JMJ: « Je ne l’ai pratiquement jamais revu. Et donc, mon rapport à la musique, pas la sienne, mais en général, n’est pas nécessairement lié à des moments de joie, parce que c’est mieux d’être en conflit ouvert avec son père plutôt que rien, qu’un trou. »
Arte: Le week-end, maman dépose le petit Jean Michel dans un club de jazz à Paris, tenu par une amie de la famille. Chet Baker en personne lui jouera un petit récital pour son anniversaire.

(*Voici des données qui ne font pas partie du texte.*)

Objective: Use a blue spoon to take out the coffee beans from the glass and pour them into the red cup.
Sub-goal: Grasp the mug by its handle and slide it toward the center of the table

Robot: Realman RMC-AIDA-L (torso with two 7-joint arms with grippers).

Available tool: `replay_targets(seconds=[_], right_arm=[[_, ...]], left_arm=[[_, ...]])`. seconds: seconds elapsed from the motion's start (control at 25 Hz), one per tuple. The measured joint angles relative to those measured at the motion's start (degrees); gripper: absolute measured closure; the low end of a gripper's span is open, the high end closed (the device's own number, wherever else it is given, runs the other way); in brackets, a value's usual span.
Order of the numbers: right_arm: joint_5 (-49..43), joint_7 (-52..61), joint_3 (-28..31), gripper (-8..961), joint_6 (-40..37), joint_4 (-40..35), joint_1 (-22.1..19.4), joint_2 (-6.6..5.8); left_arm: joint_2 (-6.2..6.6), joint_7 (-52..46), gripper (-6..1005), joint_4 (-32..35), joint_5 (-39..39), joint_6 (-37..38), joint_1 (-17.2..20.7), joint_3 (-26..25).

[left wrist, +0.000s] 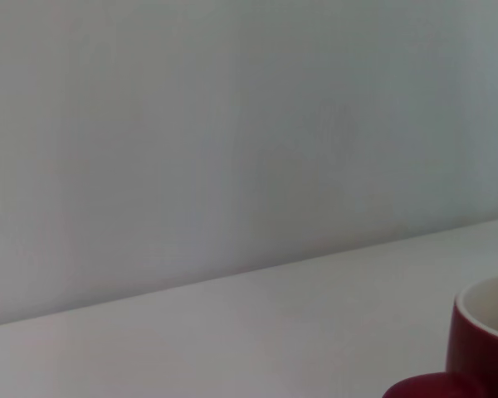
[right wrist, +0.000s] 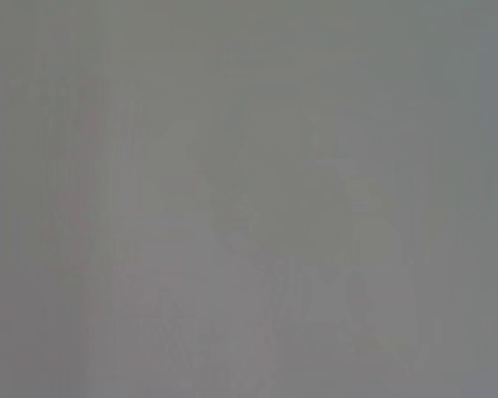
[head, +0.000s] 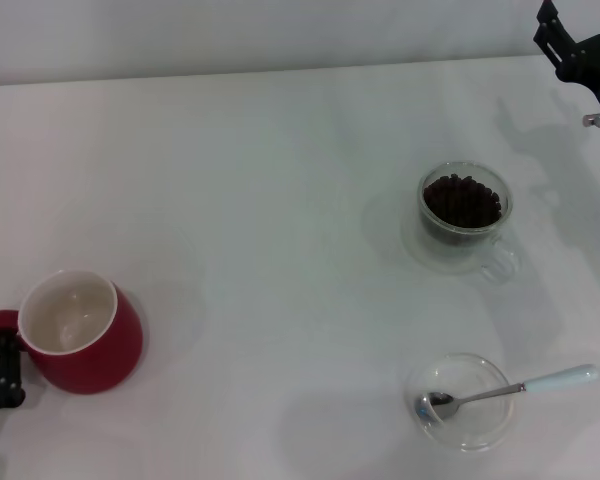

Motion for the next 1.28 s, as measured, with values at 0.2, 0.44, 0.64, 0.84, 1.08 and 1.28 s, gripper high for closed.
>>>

(Photo de la pochette d’Equinoxe) Malgré la tenue disco, c’est bien le jazz et le rythm’n'blues qui ont marqué sa jeunesse.
JMJ: « Le morceau qui m’a vraiment impressionné et influencé – et l’artiste – c’est la première fois que j’ai entendu Ray Charles. Et c’était Georgia on my mind » (Extrait vidéo)
« Cette espèce de recontre entre le côté joyeux, happy qui masque une sorte de tristesse ou de mélancolie. »
Arte: En inventant l’électro-ésotérique, Jean Michel Jarre devient plus célèbre que son père. Trois millions et demi de personnes se pressent à un de ses concerts en 1997. Mais il sait aussi se contenter d’un simple stade couvert.
(Jean Michel présente ses instruments)
JMJ: « Ça, c’est un des premiers synthés que j’ai eu, qui était à l’époque dans une valise qui faisait un peu « James Bond contre Doctor No » et qui bien entendu, n’a pas de mémoire. C’est pour ça que j’ai plusieurs synthés, qui sont programmés pour une catégorie de sons.
Ici, j’ai un nouvel instrument qui est lié à la harpe laser dont je me sers, cette grande-là, et qui ets une mini-harpe. j’ame beaucoup les harpes comme instrument. C’est un instrument qui est très visuel, c’était en même temps l’instrument des dieux et des anges, et en même temps il y a un côté très sexuel dans les aharpes, parce que les gens qui en jouent ont toujours leur instrument entre les jambes, et j’ame beaucoup le (son…) »
Arte: Jean Michel Jarre a projeté le concept de l’homme-orchestre dans une autre dimension. Voyons voir ce qui l’inspire dans notre choix de vinyles. Il y a des méchants garnements et la concurrence rôde…
JMJ: « Chariots of Fire, c’est aussi une musique qui compte doublement pour moi, parce que d’abord, c’est de mon collègue Vangelis Papathanassiou. (il met le vinyle) Voilà, ça y est. mais c’est vrai que ça fait partie des grands classiques qui dépassent l’électronique. C’est électronique et acoustique puisque le thème est joué au piano.
Il y a « lots of good stuff there ».
AC-DC, c’est une chose dont on n’a pas trop parlé, mais je suis un gros fan de hard-rock, et pour moi, le hard-rock m’a toujours beaucoup influencé. Je pense que si Vivaldi était né dans les années 50 ou 60, il ferait partie de Metallica. En plus, AC-DC est un groupe que j’aime énormément sur scène. Alors, il faut le jouer beaucoup plus fort que ça, mais là on est limités par la technique. »
Arte: Ce qui ne lui arrive que très rarement. Nuit après nuit, le prophète n’a pas fini de propager ses fréquences.